GOAL OF THE EXERCISE
Scan the lines below; pull out those with "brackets".

GIVEN DATA
——

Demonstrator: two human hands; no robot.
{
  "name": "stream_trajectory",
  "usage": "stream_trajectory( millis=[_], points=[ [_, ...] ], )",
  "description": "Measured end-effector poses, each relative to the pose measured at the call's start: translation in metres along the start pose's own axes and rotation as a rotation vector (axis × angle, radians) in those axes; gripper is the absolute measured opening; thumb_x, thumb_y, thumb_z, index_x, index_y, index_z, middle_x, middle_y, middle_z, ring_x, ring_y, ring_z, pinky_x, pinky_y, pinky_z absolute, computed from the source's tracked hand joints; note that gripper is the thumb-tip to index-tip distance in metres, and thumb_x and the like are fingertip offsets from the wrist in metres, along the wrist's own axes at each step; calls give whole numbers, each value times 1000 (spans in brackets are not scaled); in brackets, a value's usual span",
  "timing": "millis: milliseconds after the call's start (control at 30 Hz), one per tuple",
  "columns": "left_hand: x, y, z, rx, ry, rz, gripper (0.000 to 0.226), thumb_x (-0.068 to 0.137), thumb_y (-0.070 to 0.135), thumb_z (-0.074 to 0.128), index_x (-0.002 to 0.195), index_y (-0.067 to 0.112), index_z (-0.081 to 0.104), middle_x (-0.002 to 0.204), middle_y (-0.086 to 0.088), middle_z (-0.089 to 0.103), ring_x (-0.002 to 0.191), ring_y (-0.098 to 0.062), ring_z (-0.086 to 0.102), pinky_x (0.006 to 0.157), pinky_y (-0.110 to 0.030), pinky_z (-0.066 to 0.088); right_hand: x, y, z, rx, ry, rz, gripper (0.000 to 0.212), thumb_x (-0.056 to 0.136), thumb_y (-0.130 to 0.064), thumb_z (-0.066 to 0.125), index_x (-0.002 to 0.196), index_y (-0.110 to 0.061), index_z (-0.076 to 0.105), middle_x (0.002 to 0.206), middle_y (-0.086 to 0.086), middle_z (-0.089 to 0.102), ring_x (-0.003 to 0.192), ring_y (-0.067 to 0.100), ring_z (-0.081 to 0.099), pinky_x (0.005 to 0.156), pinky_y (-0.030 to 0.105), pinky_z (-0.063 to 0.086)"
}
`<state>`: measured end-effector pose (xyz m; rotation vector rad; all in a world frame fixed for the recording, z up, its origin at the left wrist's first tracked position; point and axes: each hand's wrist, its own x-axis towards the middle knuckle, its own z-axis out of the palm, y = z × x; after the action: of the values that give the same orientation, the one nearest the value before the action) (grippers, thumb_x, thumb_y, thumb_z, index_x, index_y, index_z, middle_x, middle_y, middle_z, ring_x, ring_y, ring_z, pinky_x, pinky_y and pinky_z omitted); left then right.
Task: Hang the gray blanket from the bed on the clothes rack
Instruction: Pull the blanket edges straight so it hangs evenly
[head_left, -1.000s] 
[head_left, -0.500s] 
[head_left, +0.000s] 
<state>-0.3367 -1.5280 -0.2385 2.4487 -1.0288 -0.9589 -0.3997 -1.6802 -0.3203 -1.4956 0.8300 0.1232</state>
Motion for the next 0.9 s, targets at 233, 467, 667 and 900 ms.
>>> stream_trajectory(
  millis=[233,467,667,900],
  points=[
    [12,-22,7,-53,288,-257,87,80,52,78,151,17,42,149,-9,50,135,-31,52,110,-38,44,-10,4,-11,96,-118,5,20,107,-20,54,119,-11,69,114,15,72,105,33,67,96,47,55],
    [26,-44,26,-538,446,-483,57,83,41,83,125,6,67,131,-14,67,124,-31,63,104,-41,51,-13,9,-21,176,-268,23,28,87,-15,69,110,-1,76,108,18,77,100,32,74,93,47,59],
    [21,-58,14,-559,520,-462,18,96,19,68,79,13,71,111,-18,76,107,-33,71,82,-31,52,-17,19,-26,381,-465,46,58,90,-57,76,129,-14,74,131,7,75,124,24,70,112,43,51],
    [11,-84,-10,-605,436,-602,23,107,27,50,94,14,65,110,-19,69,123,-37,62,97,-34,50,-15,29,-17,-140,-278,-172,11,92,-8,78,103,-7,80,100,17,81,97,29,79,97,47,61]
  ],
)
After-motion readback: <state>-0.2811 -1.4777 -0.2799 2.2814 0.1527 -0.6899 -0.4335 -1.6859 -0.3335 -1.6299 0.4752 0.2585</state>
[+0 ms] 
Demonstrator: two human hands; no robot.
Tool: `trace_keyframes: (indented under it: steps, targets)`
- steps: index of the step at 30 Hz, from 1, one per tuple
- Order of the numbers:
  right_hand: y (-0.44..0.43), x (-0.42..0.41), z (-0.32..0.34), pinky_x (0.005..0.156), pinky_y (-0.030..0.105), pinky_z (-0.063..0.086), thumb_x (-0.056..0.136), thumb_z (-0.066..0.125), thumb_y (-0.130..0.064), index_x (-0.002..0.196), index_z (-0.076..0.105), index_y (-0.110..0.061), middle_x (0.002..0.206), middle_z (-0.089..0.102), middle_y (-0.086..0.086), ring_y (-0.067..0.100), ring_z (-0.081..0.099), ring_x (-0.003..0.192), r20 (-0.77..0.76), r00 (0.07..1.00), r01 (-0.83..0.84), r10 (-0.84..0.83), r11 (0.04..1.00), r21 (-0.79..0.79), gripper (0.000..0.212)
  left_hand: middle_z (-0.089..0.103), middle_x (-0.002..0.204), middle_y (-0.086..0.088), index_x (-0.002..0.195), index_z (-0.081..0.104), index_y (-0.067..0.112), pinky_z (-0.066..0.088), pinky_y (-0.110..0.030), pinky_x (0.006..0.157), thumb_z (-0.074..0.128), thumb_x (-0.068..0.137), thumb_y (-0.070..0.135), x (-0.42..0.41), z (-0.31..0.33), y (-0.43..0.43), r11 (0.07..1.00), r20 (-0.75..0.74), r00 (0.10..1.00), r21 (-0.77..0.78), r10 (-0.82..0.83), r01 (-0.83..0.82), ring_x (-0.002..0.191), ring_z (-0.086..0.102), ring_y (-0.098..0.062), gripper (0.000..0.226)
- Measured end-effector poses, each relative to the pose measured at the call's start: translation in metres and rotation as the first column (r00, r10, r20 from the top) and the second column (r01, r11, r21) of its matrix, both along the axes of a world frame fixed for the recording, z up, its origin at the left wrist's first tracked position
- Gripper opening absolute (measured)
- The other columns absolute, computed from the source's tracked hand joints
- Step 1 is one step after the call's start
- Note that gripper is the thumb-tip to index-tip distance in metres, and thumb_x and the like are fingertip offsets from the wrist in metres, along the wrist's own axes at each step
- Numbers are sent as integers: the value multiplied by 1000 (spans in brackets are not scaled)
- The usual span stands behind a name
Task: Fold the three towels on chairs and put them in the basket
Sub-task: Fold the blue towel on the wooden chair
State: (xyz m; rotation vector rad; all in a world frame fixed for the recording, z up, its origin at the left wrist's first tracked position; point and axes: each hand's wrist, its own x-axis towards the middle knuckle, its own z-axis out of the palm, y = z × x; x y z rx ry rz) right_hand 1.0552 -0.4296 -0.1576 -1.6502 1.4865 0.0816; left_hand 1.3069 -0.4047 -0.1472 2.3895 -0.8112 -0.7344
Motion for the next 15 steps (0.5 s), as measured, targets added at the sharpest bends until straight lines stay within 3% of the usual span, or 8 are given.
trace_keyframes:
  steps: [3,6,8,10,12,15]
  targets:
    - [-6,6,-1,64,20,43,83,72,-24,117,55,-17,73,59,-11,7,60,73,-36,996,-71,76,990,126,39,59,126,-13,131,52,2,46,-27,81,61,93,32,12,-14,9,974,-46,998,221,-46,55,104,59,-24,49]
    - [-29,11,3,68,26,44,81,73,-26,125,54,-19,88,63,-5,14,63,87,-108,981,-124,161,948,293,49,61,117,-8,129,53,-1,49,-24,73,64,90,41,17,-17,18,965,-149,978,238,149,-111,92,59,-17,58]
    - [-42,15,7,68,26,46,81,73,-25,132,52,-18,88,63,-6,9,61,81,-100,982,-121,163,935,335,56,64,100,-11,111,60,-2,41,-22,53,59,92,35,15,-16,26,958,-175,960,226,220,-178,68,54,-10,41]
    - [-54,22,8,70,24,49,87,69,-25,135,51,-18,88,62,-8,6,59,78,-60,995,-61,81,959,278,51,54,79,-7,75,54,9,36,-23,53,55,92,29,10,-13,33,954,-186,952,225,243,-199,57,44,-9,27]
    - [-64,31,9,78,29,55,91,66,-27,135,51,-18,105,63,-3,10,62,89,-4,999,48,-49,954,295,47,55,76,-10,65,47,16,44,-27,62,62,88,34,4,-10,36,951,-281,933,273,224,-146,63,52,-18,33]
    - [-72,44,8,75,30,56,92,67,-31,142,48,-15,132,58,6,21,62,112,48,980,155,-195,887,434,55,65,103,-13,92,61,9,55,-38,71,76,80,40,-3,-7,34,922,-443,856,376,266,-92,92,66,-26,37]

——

SOLUTION
  "description": "Measured end-effector poses, each relative to the pose measured at the call's start: translation in metres along the start pose's own axes and rotation as a rotation vector (axis × angle, radians) in those axes; gripper is the absolute measured opening; thumb_x, thumb_y, thumb_z, index_x, index_y, index_z, middle_x, middle_y, middle_z, ring_x, ring_y, ring_z, pinky_x, pinky_y, pinky_z absolute, computed from the source's tracked hand joints; note that gripper is the thumb-tip to index-tip distance in metres, and thumb_x and the like are fingertip offsets from the wrist in metres, along the wrist's own axes at each step; calls give whole numbers, each value times 1000 (spans in brackets are not scaled); in brackets, a value's usual span",
- Numbers are sent as integers: the value multiplied by 1000 (spans in brackets are not scaled)

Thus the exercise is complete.